··· RECORDED DATA ···

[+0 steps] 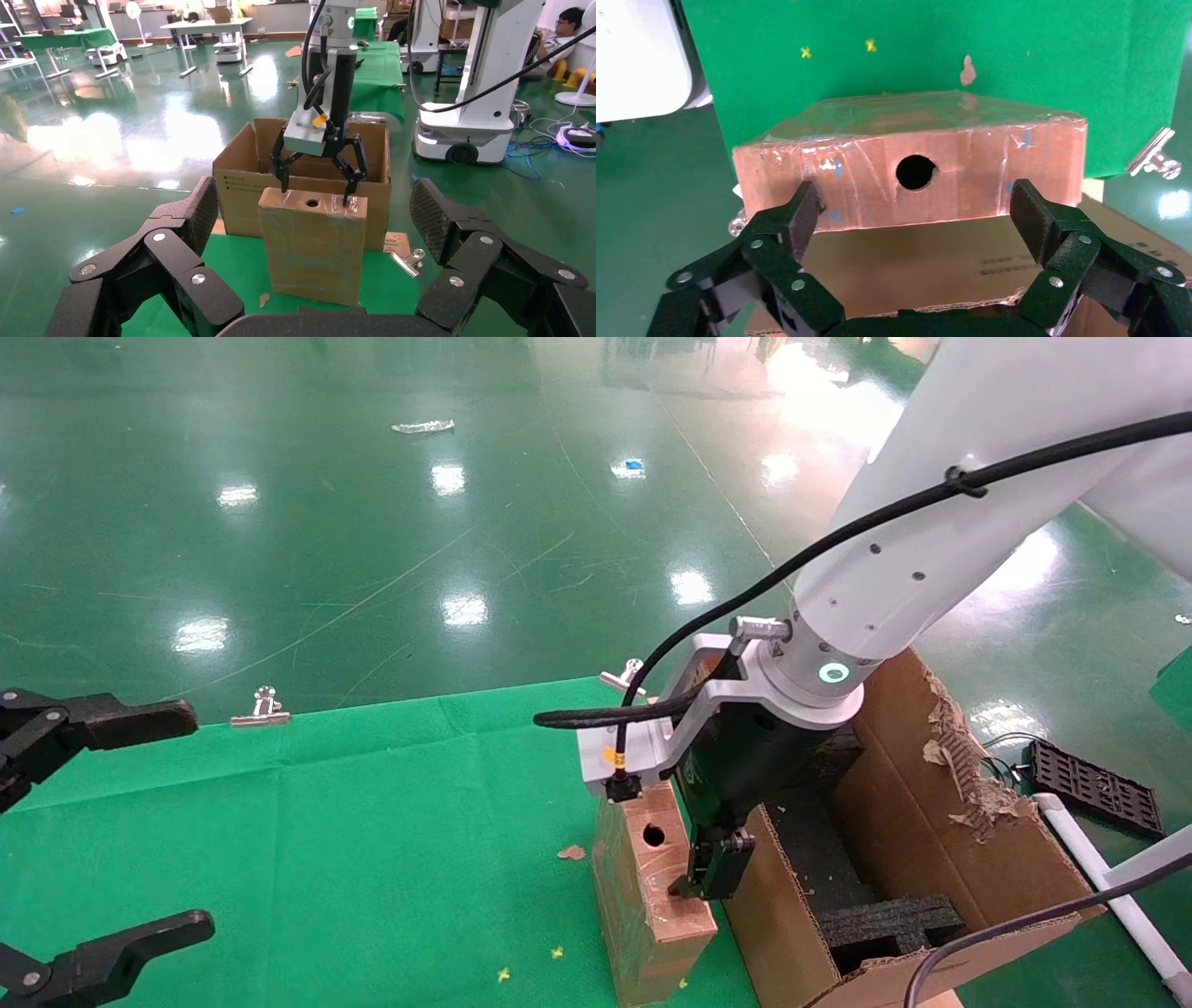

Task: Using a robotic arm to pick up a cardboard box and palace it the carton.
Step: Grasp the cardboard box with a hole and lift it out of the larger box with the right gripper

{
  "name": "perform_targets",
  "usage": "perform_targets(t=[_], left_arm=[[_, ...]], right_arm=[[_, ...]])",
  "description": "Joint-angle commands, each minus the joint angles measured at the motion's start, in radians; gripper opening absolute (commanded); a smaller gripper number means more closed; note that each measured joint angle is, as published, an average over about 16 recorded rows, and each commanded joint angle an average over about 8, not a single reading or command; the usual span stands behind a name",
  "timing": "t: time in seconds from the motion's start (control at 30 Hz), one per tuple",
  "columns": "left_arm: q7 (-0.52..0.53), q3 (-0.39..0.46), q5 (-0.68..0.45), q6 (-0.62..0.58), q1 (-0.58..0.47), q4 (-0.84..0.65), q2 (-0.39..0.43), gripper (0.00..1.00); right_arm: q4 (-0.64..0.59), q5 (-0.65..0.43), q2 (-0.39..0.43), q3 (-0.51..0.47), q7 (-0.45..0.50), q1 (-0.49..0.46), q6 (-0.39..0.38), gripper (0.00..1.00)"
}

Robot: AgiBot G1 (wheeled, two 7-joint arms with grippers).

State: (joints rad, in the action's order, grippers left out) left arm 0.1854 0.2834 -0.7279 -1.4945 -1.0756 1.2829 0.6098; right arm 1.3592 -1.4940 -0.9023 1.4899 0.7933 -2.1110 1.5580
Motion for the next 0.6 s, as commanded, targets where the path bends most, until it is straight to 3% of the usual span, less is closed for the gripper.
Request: perform_targets(t=[0.03, 0.27, 0.43, 0.6], left_arm=[[0.0, 0.0, 0.0, 0.0, 0.0, 0.0, 0.0, 1.0], [0.0, 0.001, 0.0, 0.0, 0.0, 0.0, 0.0, 1.0], [-0.001, 0.001, 0.001, 0.0, 0.0, 0.0, 0.0, 1.0], [-0.001, 0.001, 0.001, 0.001, 0.0, 0.0, -0.001, 1.0]], right_arm=[[0.0, 0.014, -0.009, 0.033, 0.008, -0.009, -0.004, 1.0], [-0.005, 0.018, -0.008, 0.071, 0.123, -0.055, -0.025, 1.0], [-0.041, 0.078, 0.028, 0.072, 0.328, -0.076, -0.02, 1.0], [-0.171, 0.18, 0.04, 0.083, 0.522, -0.066, 0.004, 1.0]])
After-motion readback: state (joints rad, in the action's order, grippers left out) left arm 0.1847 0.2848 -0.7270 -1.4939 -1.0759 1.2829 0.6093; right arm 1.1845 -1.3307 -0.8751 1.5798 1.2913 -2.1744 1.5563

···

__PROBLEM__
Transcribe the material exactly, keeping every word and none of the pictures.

__RESULT FOR THIS EXERCISE__
[+0 steps] 

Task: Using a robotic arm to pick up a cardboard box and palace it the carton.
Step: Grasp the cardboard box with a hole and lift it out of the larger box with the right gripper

{
  "name": "perform_targets",
  "usage": "perform_targets(t=[_], left_arm=[[_, ...]], right_arm=[[_, ...]])",
  "description": "Joint-angle commands, each minus the joint angles measured at the motion's start, in radians; gripper opening absolute (commanded); a smaller gripper number means more closed; note that each measured joint angle is, as published, an average over about 16 recorded rows, and each commanded joint angle an average over about 8, not a single reading or command; the usual span stands behind a name",
  "timing": "t: time in seconds from the motion's start (control at 30 Hz), one per tuple",
  "columns": "left_arm: q7 (-0.52..0.53), q3 (-0.39..0.46), q5 (-0.68..0.45), q6 (-0.62..0.58), q1 (-0.58..0.47), q4 (-0.84..0.65), q2 (-0.39..0.43), gripper (0.00..1.00); right_arm: q4 (-0.64..0.59), q5 (-0.65..0.43), q2 (-0.39..0.43), q3 (-0.51..0.47), q7 (-0.45..0.50), q1 (-0.49..0.46), q6 (-0.39..0.38), gripper (0.00..1.00)"
}

Robot: AgiBot G1 (wheeled, two 7-joint arms with grippers).

State: (joints rad, in the action's order, grippers left out) left arm 0.1854 0.2834 -0.7279 -1.4945 -1.0756 1.2829 0.6098; right arm 1.3592 -1.4940 -0.9023 1.4899 0.7933 -2.1110 1.5580
Motion for the next 0.6 s, as commanded, targets where the path bends most, until it is straight to 3% of the usual span, less is closed for the gripper.
Request: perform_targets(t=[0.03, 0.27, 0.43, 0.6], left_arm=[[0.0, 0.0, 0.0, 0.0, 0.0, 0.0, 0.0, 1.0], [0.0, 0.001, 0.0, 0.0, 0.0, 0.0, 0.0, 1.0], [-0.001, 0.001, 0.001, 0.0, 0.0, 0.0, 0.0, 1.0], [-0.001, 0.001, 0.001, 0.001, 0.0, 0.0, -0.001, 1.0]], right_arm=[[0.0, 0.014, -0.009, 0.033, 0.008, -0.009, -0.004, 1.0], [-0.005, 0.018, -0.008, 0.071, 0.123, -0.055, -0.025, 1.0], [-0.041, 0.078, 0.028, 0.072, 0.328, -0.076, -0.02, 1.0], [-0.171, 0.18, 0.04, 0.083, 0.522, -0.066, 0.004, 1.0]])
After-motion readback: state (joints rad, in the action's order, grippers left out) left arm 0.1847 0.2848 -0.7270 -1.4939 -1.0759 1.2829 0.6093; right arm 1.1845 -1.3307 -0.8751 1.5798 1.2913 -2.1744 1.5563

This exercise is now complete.